今日は午後から雨が降ってきたせいでグラウンドが使えないから校内走って終わり。いつもより3時間も早い。


「名字帰ろーぜ。」


俺が名字を送るのも、ありがたいことにもう日課となっている。ちなみに利央は今日車だから名字と2人きりだ。


「んー……19時には止むみたいだからそれまでアルバム作ってるよ。」
「……傘忘れたの?」
「う……はい。」


名字って利央同様からかい甲斐があるんだよな。名字はちょっとすねたように口を尖らせた。そんな顔しても可愛いだけなのに。


「じゃあ俺も手伝ってく。」
「いいって!せっかく早く終わったんだからゆっくり休まないと。」
「手伝うって言ったじゃん。」
「でも……」
「はいはい行くぞー。」
「もー……」


心配しすぎなんだよ名字は。それを言うなら名字だって同じじゃん。どんなに遅くなっても毎日ちゃんと残ってるし、マネジの仕事もやってくれてるし。
まだ納得いかないっぽい名字をおいて、俺は勝手に写真部の部室に向かった。そうすれば諦めて、名字は俺のあとを追ってきた。
















「ごめん、散らかってて。」
「いーよ。俺らの部室より全然マシ。」
「ああ……あれは確かに……うん。」


そこは否定しない。まあ男所帯の部室だから当然だけどな。さすがの名字もお世辞の言いようがなかったようだ。


「何すればいい?」
「じゃあ使う写真選んで。同じ野球部員の方がいろいろわかると思うし!」
「うース。」


ということで、写真部部室という個室で名字と2人きりの作業が始まった。個室に2人きりっていう状況から、こう……なんか、いい感じになったりするのを少なからず期待した俺だけど……


「ぶっ!!慎吾さんこの顔やべーって!」


その最高の状況をぶっ壊したのは紛れもなく俺自身だった。
だ、だって写真面白すぎる……!
鼻の穴までくっきり写ってるドアップの慎吾さんの顔、本山先輩がドリンク噴く瞬間、利央が山さんにからかわれてるとこ……これを笑わずに見られるわけがない。写真が好きというだけあって名字のシャッターを押すタイミングの良さはなかなかのものだと思った。

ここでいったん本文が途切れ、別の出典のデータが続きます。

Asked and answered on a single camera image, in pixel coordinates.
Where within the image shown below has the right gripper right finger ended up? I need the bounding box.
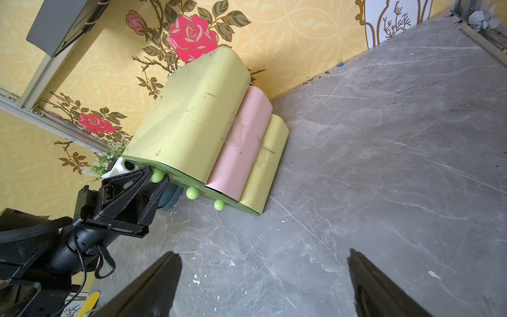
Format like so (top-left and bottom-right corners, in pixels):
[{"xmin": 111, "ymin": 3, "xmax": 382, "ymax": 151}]
[{"xmin": 347, "ymin": 248, "xmax": 432, "ymax": 317}]

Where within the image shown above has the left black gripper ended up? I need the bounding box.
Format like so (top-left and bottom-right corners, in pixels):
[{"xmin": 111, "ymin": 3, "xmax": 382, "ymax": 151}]
[{"xmin": 73, "ymin": 166, "xmax": 169, "ymax": 238}]

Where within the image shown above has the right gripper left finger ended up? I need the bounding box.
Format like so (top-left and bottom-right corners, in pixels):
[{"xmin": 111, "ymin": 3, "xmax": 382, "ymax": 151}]
[{"xmin": 92, "ymin": 252, "xmax": 182, "ymax": 317}]

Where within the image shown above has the green top drawer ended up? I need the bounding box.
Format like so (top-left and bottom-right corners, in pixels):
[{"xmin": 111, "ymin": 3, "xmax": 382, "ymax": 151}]
[{"xmin": 122, "ymin": 156, "xmax": 207, "ymax": 191}]

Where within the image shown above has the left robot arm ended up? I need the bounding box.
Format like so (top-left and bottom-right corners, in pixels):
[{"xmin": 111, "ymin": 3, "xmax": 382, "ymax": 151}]
[{"xmin": 1, "ymin": 166, "xmax": 170, "ymax": 316}]

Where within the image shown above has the green bottom drawer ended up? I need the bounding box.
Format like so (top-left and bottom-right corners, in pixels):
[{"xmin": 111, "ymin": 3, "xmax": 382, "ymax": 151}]
[{"xmin": 200, "ymin": 188, "xmax": 260, "ymax": 216}]

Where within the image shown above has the green drawer cabinet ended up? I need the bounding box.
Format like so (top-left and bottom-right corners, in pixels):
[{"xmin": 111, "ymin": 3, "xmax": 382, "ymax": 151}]
[{"xmin": 123, "ymin": 47, "xmax": 289, "ymax": 214}]

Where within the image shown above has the potted green plant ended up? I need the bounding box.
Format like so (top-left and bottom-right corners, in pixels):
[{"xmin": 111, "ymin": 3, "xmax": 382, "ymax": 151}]
[{"xmin": 82, "ymin": 139, "xmax": 183, "ymax": 211}]

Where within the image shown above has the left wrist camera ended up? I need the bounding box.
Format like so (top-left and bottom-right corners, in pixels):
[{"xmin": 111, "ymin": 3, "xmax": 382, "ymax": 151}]
[{"xmin": 101, "ymin": 157, "xmax": 139, "ymax": 179}]

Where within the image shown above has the grey wall shelf tray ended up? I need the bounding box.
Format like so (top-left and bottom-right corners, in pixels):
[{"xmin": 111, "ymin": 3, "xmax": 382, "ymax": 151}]
[{"xmin": 26, "ymin": 0, "xmax": 110, "ymax": 58}]

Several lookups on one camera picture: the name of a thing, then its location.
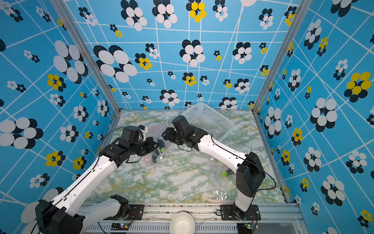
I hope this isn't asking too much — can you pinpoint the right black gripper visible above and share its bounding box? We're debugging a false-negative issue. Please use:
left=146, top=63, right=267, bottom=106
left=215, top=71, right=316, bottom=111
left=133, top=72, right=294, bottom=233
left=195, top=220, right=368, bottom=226
left=162, top=127, right=188, bottom=145

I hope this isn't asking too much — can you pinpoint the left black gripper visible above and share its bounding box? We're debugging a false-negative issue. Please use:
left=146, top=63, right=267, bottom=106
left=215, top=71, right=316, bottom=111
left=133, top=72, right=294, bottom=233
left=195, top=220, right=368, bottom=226
left=131, top=136, right=161, bottom=156

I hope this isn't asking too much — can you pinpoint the eggplant with green stem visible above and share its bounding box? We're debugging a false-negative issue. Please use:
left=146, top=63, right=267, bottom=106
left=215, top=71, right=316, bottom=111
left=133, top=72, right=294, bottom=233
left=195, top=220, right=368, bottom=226
left=221, top=169, right=234, bottom=177

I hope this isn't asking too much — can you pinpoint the clear pink-dotted zip bag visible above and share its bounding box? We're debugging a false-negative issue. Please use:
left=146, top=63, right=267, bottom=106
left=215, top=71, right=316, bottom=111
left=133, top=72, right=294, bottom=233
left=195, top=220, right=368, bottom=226
left=204, top=156, right=239, bottom=203

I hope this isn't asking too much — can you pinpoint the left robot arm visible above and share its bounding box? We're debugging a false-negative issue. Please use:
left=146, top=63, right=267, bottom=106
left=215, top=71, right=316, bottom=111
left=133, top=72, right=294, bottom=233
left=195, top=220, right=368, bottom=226
left=31, top=125, right=159, bottom=234

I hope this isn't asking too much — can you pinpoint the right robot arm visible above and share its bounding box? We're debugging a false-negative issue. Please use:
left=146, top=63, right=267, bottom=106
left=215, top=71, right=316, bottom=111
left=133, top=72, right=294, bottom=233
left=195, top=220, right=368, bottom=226
left=162, top=115, right=266, bottom=220

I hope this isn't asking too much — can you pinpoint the white plastic basket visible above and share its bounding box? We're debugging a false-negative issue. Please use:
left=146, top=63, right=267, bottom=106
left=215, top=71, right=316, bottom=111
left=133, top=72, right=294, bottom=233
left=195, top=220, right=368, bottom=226
left=181, top=102, right=235, bottom=141

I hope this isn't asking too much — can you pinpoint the white bowl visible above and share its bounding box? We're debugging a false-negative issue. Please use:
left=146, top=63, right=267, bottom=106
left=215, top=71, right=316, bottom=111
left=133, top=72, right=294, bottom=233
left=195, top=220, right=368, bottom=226
left=169, top=212, right=195, bottom=234

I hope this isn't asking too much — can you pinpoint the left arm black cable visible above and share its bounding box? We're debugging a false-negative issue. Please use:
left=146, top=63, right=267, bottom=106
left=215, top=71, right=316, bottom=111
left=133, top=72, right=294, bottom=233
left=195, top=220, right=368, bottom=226
left=97, top=126, right=129, bottom=164

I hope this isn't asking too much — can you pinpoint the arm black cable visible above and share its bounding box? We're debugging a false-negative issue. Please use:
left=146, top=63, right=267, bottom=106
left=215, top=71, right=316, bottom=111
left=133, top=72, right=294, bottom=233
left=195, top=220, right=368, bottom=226
left=97, top=126, right=129, bottom=164
left=210, top=134, right=277, bottom=192

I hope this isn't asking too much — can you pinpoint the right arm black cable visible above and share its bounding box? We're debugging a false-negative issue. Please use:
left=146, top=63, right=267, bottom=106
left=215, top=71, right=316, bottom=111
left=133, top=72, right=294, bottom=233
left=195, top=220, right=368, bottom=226
left=210, top=134, right=277, bottom=192

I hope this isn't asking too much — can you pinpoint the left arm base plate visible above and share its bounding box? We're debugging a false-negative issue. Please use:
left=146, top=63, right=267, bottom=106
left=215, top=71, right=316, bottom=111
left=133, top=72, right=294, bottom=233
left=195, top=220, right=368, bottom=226
left=105, top=204, right=145, bottom=221

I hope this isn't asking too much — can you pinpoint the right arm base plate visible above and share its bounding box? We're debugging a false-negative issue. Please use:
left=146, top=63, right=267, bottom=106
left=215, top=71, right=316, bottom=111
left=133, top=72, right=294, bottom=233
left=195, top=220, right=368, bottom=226
left=218, top=204, right=261, bottom=221

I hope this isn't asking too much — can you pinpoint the aluminium front rail frame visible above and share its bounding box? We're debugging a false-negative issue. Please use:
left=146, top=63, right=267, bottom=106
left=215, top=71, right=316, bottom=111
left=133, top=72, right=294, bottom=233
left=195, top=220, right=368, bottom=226
left=84, top=201, right=310, bottom=234

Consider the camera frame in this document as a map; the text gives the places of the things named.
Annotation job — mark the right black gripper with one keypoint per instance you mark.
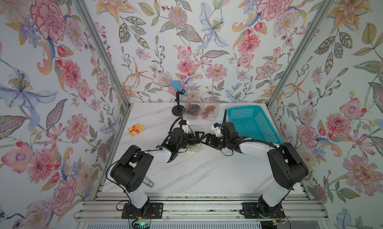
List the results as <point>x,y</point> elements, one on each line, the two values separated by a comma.
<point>209,136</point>

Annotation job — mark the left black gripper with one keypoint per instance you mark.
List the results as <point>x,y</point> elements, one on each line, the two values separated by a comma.
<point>197,139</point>

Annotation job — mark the green grape bunch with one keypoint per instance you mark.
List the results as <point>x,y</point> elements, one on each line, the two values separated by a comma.
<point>195,147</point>

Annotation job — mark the clear clamshell container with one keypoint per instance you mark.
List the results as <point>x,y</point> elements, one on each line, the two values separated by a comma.
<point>187,116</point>
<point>196,133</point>
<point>211,117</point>

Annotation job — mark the teal plastic mesh basket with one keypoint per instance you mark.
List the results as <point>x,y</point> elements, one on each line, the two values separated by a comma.
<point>252,122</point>

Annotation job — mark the clear clamshell container front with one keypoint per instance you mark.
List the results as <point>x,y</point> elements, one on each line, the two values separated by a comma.
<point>187,116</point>

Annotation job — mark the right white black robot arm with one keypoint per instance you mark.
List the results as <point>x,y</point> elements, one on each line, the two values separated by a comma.
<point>283,160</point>

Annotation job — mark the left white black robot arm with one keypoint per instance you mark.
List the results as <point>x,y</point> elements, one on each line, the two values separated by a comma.
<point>129,172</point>

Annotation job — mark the blue microphone on black stand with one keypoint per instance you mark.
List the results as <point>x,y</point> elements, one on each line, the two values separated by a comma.
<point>178,109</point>

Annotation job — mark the orange yellow snack packet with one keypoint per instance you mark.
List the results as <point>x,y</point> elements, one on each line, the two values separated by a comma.
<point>136,129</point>

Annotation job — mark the grey metal cylinder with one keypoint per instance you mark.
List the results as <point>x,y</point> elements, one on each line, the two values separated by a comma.
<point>148,182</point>

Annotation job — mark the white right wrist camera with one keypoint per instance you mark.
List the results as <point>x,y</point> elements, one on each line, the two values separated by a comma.
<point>216,129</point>

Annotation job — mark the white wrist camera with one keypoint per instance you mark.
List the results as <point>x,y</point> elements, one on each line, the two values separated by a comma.
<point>184,124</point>
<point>216,129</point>

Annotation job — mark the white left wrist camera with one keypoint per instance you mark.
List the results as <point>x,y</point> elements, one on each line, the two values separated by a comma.
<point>184,124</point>

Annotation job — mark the aluminium rail base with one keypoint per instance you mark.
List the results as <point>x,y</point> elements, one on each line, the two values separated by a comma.
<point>188,207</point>

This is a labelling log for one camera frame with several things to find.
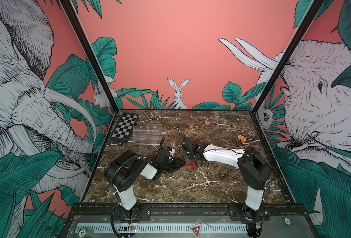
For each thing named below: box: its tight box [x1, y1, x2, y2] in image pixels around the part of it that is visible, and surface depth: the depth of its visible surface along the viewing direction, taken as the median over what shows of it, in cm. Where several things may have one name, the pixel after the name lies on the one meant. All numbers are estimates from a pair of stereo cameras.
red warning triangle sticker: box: [190, 225, 201, 238], surface depth 70 cm
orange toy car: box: [237, 135, 247, 143], surface depth 104 cm
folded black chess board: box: [110, 113, 139, 142], surface depth 106 cm
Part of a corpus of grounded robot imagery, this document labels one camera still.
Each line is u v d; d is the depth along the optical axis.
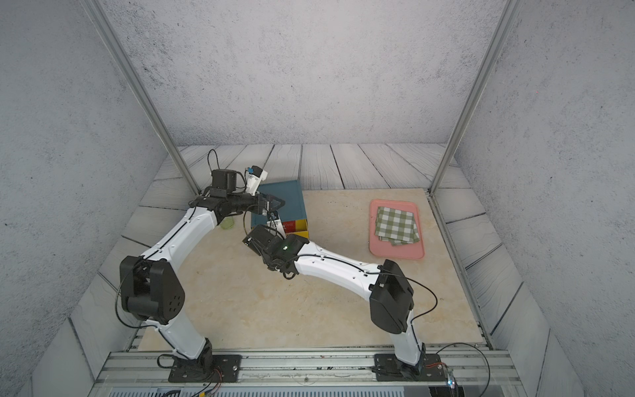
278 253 0.55
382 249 0.99
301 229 0.85
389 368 0.73
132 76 0.83
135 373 0.74
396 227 1.06
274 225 0.69
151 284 0.46
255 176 0.76
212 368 0.71
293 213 0.89
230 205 0.68
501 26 0.73
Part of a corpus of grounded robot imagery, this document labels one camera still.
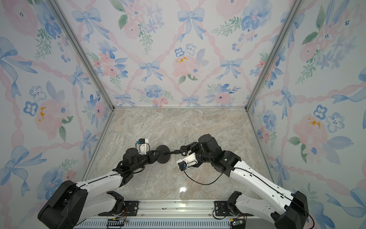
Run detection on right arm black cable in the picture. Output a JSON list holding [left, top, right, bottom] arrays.
[[182, 167, 315, 229]]

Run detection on black round stand base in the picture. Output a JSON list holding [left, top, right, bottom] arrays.
[[155, 145, 171, 164]]

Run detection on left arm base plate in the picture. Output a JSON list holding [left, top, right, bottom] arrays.
[[98, 200, 140, 217]]

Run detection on right aluminium corner post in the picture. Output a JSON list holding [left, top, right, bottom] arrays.
[[246, 0, 304, 113]]

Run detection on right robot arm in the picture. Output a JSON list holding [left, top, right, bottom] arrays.
[[176, 134, 312, 229]]

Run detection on aluminium mounting rail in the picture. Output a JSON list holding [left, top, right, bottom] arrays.
[[51, 198, 301, 229]]

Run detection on aluminium corner post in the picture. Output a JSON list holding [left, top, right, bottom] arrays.
[[46, 0, 114, 111], [246, 0, 304, 113]]

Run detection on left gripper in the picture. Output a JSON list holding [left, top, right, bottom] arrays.
[[132, 149, 162, 173]]

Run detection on black microphone stand pole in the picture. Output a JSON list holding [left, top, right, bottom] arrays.
[[164, 149, 187, 156]]

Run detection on left aluminium corner post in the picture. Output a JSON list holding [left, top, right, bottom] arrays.
[[46, 0, 114, 111]]

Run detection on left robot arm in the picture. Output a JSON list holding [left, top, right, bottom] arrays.
[[38, 148, 162, 229]]

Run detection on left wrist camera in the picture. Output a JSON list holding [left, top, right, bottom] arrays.
[[135, 138, 151, 155]]

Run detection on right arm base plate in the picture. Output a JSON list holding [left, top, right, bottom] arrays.
[[212, 200, 253, 219]]

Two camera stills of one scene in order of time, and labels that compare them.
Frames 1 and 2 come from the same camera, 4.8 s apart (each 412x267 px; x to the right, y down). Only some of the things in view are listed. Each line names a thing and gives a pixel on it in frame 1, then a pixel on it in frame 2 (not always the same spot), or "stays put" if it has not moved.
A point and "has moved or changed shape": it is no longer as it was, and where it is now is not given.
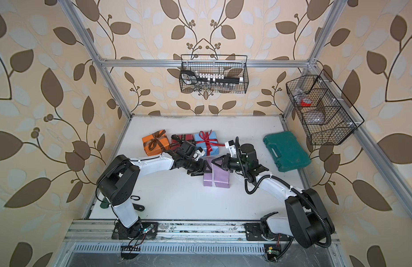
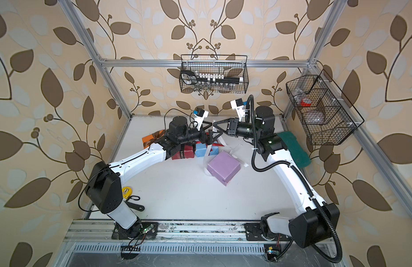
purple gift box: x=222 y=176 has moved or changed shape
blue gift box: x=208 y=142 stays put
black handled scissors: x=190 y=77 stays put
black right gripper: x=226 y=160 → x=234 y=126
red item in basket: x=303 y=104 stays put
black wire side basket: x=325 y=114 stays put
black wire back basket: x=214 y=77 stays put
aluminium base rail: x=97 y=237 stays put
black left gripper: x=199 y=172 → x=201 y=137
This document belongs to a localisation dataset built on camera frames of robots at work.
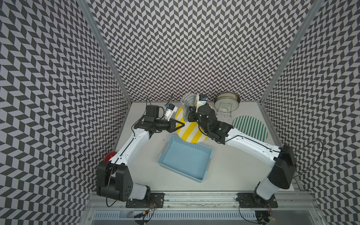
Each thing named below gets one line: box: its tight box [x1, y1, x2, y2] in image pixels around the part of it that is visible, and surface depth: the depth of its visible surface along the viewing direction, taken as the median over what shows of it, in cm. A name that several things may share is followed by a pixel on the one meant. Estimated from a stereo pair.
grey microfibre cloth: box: [181, 92, 197, 122], surface depth 73 cm
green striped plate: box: [232, 115, 269, 143], surface depth 106 cm
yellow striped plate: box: [174, 106, 209, 144], surface depth 78 cm
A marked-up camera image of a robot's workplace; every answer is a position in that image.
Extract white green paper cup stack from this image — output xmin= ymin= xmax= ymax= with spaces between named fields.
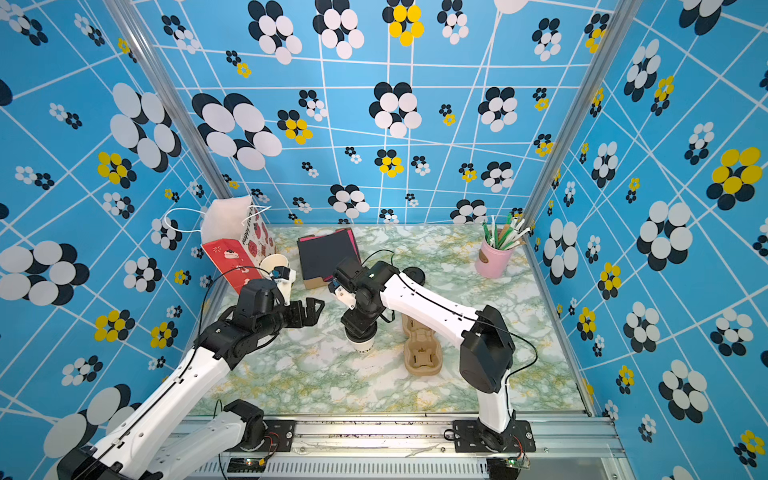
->
xmin=260 ymin=254 xmax=290 ymax=280

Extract brown pulp cup carrier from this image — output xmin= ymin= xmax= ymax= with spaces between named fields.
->
xmin=402 ymin=314 xmax=443 ymax=377

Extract black plastic cup lids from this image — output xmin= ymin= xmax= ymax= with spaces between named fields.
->
xmin=403 ymin=266 xmax=426 ymax=286

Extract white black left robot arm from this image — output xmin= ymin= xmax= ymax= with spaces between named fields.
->
xmin=56 ymin=279 xmax=325 ymax=479

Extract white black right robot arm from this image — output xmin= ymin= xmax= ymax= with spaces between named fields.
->
xmin=329 ymin=258 xmax=515 ymax=452

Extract red white paper gift bag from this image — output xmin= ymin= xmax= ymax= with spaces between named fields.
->
xmin=171 ymin=196 xmax=275 ymax=294

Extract pink cup straw holder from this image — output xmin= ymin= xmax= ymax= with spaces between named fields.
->
xmin=475 ymin=240 xmax=513 ymax=279

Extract green white wrapped straws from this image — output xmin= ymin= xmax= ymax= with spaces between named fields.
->
xmin=483 ymin=213 xmax=531 ymax=251

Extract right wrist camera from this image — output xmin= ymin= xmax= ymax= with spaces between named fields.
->
xmin=328 ymin=280 xmax=356 ymax=310

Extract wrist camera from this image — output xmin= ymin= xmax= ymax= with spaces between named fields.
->
xmin=328 ymin=280 xmax=356 ymax=310
xmin=271 ymin=266 xmax=296 ymax=306

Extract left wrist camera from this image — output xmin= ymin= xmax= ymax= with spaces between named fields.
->
xmin=271 ymin=266 xmax=296 ymax=306

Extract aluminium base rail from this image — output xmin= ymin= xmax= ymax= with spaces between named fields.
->
xmin=110 ymin=413 xmax=637 ymax=480

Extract left aluminium corner post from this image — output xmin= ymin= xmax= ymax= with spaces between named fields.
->
xmin=104 ymin=0 xmax=232 ymax=199

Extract aluminium corner post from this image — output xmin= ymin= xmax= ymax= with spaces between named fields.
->
xmin=521 ymin=0 xmax=643 ymax=223
xmin=104 ymin=0 xmax=232 ymax=199

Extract right aluminium corner post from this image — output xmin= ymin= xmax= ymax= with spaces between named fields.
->
xmin=521 ymin=0 xmax=643 ymax=223

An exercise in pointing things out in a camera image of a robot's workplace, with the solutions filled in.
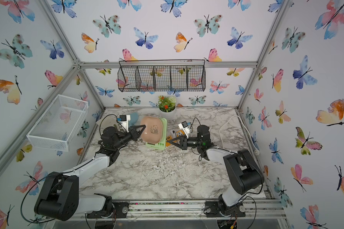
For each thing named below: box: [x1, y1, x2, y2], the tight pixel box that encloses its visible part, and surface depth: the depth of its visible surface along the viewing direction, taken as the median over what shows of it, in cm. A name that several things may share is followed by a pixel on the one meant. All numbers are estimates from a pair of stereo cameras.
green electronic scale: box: [146, 117, 168, 151], surface depth 80 cm
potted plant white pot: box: [158, 95, 177, 119], surface depth 105 cm
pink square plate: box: [140, 115, 163, 144], surface depth 80 cm
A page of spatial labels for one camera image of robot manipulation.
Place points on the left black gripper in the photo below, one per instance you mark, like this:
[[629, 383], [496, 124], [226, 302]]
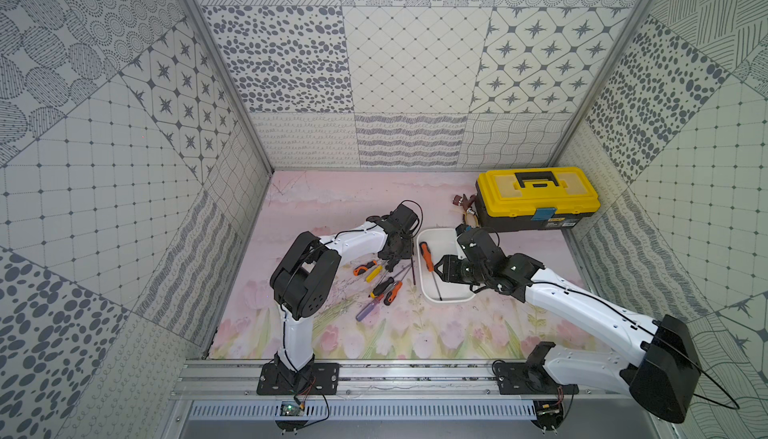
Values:
[[395, 247]]

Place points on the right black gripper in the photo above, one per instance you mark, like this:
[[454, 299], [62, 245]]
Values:
[[449, 268]]

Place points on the green black screwdriver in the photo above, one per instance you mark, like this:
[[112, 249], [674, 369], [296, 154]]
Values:
[[399, 271]]

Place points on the purple handled screwdriver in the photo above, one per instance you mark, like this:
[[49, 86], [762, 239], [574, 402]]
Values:
[[368, 309]]

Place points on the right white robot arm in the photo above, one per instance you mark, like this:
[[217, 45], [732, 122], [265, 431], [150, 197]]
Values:
[[653, 361]]

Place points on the white rectangular storage tray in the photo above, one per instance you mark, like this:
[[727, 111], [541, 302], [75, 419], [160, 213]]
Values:
[[441, 242]]

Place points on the black yellow stubby screwdriver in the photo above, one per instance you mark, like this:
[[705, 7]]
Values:
[[381, 287]]

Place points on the yellow black toolbox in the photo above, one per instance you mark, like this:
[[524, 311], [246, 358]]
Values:
[[512, 200]]

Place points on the green circuit board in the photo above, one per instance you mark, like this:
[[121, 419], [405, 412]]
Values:
[[289, 409]]

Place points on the brown clamp with wires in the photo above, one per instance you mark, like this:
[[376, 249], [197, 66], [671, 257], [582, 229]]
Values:
[[466, 204]]

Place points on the yellow handled screwdriver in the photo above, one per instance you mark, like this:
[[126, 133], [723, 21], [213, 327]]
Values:
[[374, 273]]

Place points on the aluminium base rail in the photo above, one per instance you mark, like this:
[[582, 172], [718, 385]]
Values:
[[359, 390]]

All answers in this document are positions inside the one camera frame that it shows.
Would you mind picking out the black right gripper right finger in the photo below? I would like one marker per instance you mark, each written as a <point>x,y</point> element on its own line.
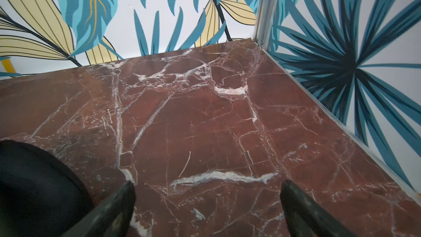
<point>305,218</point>

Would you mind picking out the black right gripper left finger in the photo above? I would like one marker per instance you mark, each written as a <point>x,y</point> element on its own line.
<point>111,218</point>

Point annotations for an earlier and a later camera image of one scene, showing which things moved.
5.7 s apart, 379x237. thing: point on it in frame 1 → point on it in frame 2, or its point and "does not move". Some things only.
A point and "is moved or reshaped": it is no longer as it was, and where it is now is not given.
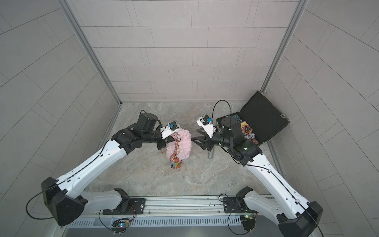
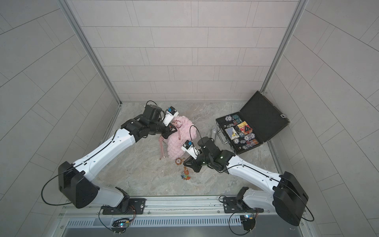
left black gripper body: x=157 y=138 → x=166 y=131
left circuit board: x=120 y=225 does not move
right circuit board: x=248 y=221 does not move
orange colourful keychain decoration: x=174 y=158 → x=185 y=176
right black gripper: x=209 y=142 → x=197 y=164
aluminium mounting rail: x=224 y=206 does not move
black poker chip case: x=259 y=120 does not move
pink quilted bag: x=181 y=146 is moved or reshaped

「ねぇ高瀬くん、こっちとこっちだったらどっちが……」
「……」


ってあれ、寝ちゃってる?
そういえばいつからか高瀬くんの笑い声聞こえなくなってたな。写真のレイアウト考えるのに夢中で気づかなかった。やっぱり疲れてるのに……高瀬くんは優しい人だ。


「……」


カシャ


自分でも何を思ったのかわからないけど、気づいたら高瀬くんの寝顔を撮っていた。


「……」


な、何をしてるんだ自分!これ盗撮だよ!最初の日に高瀬くんに怒られたのに……いや、そのときは勘違いだったんだけど。


「名字……」
「!?」
「……」


高瀬くんの口から名前を呼ばれてびっくりしたけど、どうやら寝言だったみたい。私が高瀬くんの夢の中に出てるのかな………もしそうなら、それってすごく嬉しい、かも……


「……」
「誰かいるのかー?」
「はぃいっ!た、高瀬くん起きて!」


高瀬くん寝顔可愛いなーなんて見つめてたら戸締りの先生が見回りに来た。別にいけないことしてるわけじゃないのに心臓がバクバクとうるさい。私は急いで高瀬くんを起こして校舎を出た。寝起きの高瀬くんは可愛かった。
外に出てみると雨はすっかりあがっていた。やっぱり待ってて正解だった。